A survey by Japan's yano institute of economics showed that as of 2016, Chinese manufacturers had the largest share of the global market for on-board lithium ion batteries, with a market share of more than 60 percent. Japan, no. 2, has more than 20% of the market, while South Korea has less than 10%. "In terms of battery capacity shipped in 2016, Chinese manufacturers dominated the top five," said mitsuki fujita of Japanese Research firm Techno Systems Research.
China's national strategy to revitalize electric vehicles has underpinned the company's aggressive expansion policy. China has put forward a policy to popularize 5 million all-electric vehicles and other new-energy vehicles by 2020. Following Britain and France, there is talk of a future ban on petrol cars. China accounts for 51 per cent of global sales of electric passenger cars, according to Fuji economics. Most of these vehicles are thought to carry domestically produced batteries, which are supported by strong domestic demand.

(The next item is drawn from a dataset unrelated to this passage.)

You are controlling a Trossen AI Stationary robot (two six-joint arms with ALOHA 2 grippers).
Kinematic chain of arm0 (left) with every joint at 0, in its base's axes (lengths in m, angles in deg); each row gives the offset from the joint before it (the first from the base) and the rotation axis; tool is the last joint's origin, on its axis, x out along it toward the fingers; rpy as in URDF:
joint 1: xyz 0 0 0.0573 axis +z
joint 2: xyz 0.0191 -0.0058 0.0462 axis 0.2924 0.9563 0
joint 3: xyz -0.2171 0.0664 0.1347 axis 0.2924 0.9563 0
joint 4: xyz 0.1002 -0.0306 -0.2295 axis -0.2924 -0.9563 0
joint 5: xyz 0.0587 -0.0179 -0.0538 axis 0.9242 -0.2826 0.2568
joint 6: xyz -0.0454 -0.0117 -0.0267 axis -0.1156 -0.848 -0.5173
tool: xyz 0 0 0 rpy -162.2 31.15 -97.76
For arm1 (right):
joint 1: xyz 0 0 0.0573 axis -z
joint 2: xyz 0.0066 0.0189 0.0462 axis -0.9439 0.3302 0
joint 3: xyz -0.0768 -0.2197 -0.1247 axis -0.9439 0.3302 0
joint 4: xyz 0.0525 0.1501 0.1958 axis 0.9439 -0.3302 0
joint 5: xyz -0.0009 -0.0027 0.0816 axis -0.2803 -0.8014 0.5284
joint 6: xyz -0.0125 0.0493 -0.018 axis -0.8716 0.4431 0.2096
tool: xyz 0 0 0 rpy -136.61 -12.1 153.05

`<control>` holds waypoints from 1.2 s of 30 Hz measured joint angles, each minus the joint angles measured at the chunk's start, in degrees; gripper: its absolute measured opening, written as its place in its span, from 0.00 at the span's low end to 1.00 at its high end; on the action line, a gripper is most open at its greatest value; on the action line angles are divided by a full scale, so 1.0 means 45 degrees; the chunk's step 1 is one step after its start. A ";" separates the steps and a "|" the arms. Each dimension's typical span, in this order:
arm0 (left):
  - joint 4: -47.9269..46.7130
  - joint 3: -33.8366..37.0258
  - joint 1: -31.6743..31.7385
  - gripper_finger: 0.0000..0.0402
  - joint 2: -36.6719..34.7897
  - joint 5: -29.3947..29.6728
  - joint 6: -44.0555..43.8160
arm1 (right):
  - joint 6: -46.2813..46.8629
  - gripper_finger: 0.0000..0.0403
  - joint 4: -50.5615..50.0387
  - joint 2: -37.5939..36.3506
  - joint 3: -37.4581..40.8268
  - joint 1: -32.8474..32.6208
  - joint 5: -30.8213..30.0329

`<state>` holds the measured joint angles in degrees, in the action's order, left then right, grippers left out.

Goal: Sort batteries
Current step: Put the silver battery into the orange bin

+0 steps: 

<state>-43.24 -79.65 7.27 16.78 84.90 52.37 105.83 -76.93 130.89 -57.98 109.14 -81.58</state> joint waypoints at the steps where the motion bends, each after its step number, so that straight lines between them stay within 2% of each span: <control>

Targeting Chinese demand, South Korea's LG chem and samsung SDI opened new factories in China in 2015. But Beijing excluded them from subsidies and orders for new factories did not rise.

The prototype lithium-ion battery was created by the Japanese, and SONY was the first in the world to make it practical in 1991. Japanese companies have a large number of patents on materials and manufacturing processes, and are better off with cutting-edge technology that improves both energy density and safety.

The Japanese, American and European markets are the main battleground in the competition for cutting-edge battery technology for passenger cars, and Japanese and Korean companies basically monopolize this market. Among Japanese companies, only panasonic has retained some strength. Panasonic has teamed up with tesla to build a massive $5 billion factory in the United States. Panasonic has invested heavily in battery equipment and will open a new plant in dalian in 2017.

Beijing is trying to break Japan's and South Korea's dominance

In an effort to improve the technology of its battery makers, China announced in March 2017 guidelines on subsidies for research and development of high-performance batteries. The hope is to cultivate domestic battery companies so that their products can be selected by Japanese, American and European car companies and overcome the disadvantage that Chinese battery companies have only domestic advantages. BMW's recent decision to use ningde-era batteries could be a breakthrough into the traditional turf of Japanese and Korean companies.

The era of battery competitiveness is coming, and the industry is growing. If they lag behind China in size and technology, Japanese companies will lose competitiveness. But widespread adoption of electric vehicles will require technological advances such as all-solid batteries, which are seen as key to the next generation. The race is not over yet.